CD$: numeral, cardinal, genitive
    1960's 1961's .404's

Below, please write a function to call the chunker, run it on some sentences, and then print out the results for those sentences.

For uniformity, please run it on sentences 100 through 104 from the tagged brown corpus news category.

Then extract out the phrases themselves using the subtree extraction technique shown in the Exploring Text Corpora category. (Note: Section 7.4 shows how to get to the actual words in the phrase by using the tree.leaves() command.)


In [4]:
sents = brown.tagged_sents()[100:105]

In [5]:
parsed_sents = [t_term.parse(s) for s in sents]

In [6]:
tech_phrases = [[t for t in s.subtrees() if t.node=="T"] for s in parsed_sents]

In [7]:
tech_phrases


Out[7]:
[[Tree('T', [('Daniel', 'NP')]),
  Tree('T', [('fight', 'NN')]),
  Tree('T', [('measure', 'NN')]),
  Tree('T', [('rejection', 'NN')]),
  Tree('T', [('previous', 'JJ'), ('Legislatures', 'NNS-TL')]),
  Tree('T', [('public', 'JJ'), ('hearing', 'NN')]),
  Tree('T', [('House', 'NN-TL'), ('Committee', 'NN-TL')]),
  Tree('T', [('Revenue', 'NN-TL')]),
  Tree('T', [('Taxation', 'NN-TL')])],
 [Tree('T', [('committee', 'NN'), ('rules', 'NNS')]),
  Tree('T', [('subcommittee', 'NN')]),
  Tree('T', [('week', 'NN')])],
 [Tree('T', [('questions', 'NNS')]),
  Tree('T', [('committee', 'NN'), ('members', 'NNS')]),
  Tree('T', [('bankers', 'NNS')]),
  Tree('T', [('witnesses', 'NNS')]),
  Tree('T', [('doubt', 'NN'), ('that', 'CS')]),
  Tree('T', [('passage', 'NN')])],
 [Tree('T', [('Daniel', 'NP')]),
  Tree('T', [('estimate', 'NN'), ('that', 'CS')]),
  Tree('T', [('dollars', 'NNS')]),
  Tree('T', [('deficit', 'NN')]),
  Tree('T', [('dollars', 'NNS')]),
  Tree('T', [('end', 'NN')]),
  Tree('T', [('current', 'JJ'), ('fiscal', 'JJ'), ('year', 'NN')]),
  Tree('T', [('Aug.', 'NP')])],
 [Tree('T', [('committee', 'NN')]),
  Tree('T', [('measure', 'NN')]),
  Tree('T', [('means', 'NNS')]),
  Tree('T', [('escheat', 'NN'), ('law', 'NN')]),
  Tree('T', [('books', 'NNS')]),
  Tree('T', [('Texas', 'NP')]),
  Tree('T', [('republic', 'NN')])]]

2. Identify Proper Nouns

For this next task, write a new version of the chunker, but this time change it in two ways:

  1. Make it recognize proper nouns
  2. Make it work on your personal text collection which means that you need to run a tagger over your personal text collection.

Note that the second requirements means that you need to run a tagger over your personal text collection before you design the proper noun recognizer.
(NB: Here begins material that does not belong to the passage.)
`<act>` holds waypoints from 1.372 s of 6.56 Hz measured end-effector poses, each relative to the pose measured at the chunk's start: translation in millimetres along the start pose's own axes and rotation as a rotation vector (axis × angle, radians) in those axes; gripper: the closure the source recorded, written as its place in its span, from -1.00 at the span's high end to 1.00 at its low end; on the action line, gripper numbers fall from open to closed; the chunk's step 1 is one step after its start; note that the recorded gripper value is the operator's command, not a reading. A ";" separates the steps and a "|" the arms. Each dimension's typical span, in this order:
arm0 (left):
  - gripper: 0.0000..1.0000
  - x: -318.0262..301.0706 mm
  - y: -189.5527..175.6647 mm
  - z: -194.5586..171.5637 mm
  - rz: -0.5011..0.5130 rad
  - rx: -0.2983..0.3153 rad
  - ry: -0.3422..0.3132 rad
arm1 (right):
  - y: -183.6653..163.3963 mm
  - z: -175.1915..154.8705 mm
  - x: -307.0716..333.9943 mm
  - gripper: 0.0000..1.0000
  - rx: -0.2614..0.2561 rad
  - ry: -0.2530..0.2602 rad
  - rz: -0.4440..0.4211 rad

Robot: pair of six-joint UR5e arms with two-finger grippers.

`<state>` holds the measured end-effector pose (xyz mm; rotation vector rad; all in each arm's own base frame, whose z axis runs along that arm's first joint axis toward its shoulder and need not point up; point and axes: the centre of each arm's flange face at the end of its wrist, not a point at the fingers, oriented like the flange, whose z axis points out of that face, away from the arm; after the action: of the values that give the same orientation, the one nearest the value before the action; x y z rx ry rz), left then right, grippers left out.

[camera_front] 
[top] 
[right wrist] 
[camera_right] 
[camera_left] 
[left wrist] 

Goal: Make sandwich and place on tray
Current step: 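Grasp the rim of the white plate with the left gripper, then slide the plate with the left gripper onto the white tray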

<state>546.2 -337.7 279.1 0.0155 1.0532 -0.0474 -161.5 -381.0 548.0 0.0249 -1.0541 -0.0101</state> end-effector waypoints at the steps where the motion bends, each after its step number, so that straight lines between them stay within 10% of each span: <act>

You can use a pre-trained tagger or train your own on one of the existing tagged collections (brown, conll, or treebank)

Tagger: Your code for optionally training tagger, and for definitely running tagger on your personal collection goes here:


In [8]:
import corpii
sent_tokenizer=nltk.data.load('tokenizers/punkt/english.pickle')

In [9]:
debates= nltk.clean_html(corpii.load_pres_debates().raw())
sents = sent_tokenizer.sentences_from_text(debates)

In [10]:
def build_backoff_tagger (train_sents):
    t0 = nltk.DefaultTagger('NN')
    t1 = nltk.UnigramTagger(train_sents, backoff=t0)
    t2 = nltk.BigramTagger(train_sents, backoff=t1)
    return t2

tagger = build_backoff_tagger(brown.tagged_sents())

In [11]:
token_regex= """(?x)
    # taken from ntlk book example
    ([A-Z]\.)+        # abbreviations, e.g. U.S.A.
    | \w+(-\w+)*        # words with optional internal hyphens
    | \$?\d+(\.\d+)?%?  # currency and percentages, e.g. $12.40, 82%
    | \.\.\.            # ellipsis
    | [][.,;"'?():-_`]  # these are separate tokens
"""

In [12]:
t_sents = [nltk.regexp_tokenize(s, token_regex) for s in sents]

In [13]:
tagged_sents = [tagger.tag(s) for s in t_sents]
#tags = tagger.tag(tokens)

Chunker: Code for the proper noun chunker goes here:


In [15]:
re_noun_chunk = r"""
    NP: {<NP>+|<NP><IN.*|DT.*><NP>}
"""

np_parser = nltk.RegexpParser(re_noun_chunk)

Test the Chunker: Test your proper noun recognizer on a lot of sentences to see how well it is working. You might want to add prepositions in order to improve your results.


In [16]:
for i in range(0,50):
    print "**********************************************"
    print sents[i]
    print "Proper Nouns:"
    print [t for t in np_parser.parse(tagged_sents[i]).subtrees() if t.node=="NP"]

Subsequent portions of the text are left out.